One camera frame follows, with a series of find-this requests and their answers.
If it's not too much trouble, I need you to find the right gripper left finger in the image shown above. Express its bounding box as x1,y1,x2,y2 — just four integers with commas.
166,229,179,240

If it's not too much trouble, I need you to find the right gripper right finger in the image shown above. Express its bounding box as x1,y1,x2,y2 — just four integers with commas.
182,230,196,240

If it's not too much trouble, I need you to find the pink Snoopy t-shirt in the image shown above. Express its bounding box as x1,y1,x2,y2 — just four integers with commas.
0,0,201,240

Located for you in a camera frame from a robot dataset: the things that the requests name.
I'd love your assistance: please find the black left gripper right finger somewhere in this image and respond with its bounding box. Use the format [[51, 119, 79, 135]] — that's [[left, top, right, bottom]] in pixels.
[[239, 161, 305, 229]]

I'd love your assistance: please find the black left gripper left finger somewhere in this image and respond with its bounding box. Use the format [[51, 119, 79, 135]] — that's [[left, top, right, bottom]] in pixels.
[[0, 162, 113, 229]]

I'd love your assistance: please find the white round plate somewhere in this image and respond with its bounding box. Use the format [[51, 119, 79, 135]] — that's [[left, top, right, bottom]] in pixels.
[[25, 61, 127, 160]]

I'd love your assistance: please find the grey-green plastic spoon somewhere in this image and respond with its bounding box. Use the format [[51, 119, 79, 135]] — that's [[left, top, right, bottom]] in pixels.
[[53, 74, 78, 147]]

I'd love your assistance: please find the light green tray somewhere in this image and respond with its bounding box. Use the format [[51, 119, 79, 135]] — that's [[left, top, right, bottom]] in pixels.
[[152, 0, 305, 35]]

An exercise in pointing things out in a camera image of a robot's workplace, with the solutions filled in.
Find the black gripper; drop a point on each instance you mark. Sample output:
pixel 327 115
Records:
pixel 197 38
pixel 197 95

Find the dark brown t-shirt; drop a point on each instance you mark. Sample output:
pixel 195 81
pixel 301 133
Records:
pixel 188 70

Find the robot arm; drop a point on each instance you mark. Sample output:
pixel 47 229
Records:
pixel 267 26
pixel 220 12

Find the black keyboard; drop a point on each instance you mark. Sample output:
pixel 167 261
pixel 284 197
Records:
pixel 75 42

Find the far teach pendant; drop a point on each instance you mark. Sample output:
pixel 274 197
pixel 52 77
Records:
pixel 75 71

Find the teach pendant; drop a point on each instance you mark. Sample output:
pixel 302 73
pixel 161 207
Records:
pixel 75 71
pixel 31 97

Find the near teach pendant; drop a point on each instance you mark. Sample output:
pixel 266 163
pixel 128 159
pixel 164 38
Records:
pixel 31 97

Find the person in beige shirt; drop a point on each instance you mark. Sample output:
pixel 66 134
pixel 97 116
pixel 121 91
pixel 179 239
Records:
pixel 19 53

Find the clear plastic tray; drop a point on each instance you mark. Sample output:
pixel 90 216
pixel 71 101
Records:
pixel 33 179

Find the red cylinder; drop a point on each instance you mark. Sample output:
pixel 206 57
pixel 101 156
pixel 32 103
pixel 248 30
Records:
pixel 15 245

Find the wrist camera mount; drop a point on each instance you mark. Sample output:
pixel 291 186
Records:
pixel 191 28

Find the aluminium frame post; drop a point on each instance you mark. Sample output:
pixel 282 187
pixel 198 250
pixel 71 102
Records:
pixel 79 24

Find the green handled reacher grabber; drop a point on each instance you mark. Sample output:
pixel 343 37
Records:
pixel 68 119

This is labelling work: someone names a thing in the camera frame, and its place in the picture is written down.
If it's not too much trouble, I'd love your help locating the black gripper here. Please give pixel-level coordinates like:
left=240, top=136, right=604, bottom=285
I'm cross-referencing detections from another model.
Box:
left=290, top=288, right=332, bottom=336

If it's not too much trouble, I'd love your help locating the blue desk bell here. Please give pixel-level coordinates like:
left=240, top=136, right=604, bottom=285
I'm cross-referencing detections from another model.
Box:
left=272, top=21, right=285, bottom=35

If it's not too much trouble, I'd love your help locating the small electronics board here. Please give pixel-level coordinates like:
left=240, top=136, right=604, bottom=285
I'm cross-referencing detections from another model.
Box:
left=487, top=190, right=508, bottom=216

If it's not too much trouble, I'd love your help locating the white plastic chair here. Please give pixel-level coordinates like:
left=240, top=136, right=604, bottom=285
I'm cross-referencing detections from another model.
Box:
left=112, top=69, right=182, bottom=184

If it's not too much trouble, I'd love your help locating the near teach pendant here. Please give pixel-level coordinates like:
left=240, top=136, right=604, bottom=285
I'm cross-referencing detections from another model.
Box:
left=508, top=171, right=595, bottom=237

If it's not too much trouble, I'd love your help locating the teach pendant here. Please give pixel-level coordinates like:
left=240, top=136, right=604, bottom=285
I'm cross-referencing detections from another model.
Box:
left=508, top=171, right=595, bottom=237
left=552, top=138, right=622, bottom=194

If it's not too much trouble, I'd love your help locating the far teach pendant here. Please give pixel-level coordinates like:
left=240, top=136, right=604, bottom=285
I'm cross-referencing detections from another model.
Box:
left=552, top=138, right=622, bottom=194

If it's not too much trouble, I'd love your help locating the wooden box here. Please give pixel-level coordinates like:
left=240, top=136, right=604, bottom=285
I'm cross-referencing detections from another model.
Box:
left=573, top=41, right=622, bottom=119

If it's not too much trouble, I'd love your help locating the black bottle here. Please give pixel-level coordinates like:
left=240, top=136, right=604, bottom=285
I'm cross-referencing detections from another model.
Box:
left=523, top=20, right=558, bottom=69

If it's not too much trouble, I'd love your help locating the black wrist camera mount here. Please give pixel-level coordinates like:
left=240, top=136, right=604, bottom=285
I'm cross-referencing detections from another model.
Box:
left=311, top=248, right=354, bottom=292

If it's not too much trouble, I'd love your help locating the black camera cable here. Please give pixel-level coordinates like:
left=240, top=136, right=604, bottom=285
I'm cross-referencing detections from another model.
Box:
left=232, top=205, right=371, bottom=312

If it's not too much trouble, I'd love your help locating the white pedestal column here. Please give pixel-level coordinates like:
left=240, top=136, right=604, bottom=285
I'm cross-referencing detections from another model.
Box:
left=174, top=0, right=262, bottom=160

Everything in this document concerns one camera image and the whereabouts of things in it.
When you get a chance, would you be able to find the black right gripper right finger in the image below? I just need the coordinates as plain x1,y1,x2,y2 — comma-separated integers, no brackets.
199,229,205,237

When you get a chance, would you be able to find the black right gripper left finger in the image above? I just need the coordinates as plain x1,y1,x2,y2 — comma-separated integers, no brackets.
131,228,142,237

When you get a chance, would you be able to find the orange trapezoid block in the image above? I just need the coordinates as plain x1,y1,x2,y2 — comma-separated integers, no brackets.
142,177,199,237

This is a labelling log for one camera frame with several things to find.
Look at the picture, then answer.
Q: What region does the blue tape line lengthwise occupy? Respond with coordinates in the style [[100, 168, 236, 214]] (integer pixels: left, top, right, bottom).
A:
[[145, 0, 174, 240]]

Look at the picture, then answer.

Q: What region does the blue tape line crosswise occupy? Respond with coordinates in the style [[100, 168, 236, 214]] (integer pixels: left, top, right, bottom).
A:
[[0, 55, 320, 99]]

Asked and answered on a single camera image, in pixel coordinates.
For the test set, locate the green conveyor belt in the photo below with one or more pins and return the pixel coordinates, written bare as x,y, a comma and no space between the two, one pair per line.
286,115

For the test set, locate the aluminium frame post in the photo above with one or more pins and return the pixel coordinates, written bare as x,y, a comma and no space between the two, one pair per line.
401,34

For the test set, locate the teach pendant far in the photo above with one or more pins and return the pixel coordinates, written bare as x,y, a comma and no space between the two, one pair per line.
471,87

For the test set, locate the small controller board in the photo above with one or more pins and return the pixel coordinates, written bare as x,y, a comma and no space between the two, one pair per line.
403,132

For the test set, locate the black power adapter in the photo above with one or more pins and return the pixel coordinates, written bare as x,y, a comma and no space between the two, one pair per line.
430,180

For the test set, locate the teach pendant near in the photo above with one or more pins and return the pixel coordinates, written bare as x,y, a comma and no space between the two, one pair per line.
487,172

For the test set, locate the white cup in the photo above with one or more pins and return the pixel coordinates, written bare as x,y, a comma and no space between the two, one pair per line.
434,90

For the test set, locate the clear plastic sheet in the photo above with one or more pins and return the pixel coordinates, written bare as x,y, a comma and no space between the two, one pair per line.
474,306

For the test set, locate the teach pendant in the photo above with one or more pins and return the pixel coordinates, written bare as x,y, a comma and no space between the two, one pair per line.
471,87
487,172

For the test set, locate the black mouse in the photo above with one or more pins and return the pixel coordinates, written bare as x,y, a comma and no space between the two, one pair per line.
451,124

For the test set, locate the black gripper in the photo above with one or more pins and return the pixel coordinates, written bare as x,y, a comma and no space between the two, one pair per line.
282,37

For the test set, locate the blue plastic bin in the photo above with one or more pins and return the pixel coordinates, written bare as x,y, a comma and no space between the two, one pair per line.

= WORK REQUEST =
The lines beginning with the one that holds "For the test set, locate the black mouse" and ending with the last line of the data above are to be reproduced exactly, and nothing else.

= RESULT FOR THIS EXERCISE =
For the test set, locate the black mouse in the photo above with one or more pins and return the pixel coordinates, written bare as x,y, a comma and no space between the two, one pair per line.
451,124

For the test set, locate the black gripper in the photo above with one or more pins and return the pixel coordinates, written bare as x,y, a comma and no space between the two, one pair per line.
282,37

For the test set, locate the blue plastic bin in the photo above with one or more pins and return the pixel coordinates, written bare as x,y, a comma and no space between the two, one pair per line.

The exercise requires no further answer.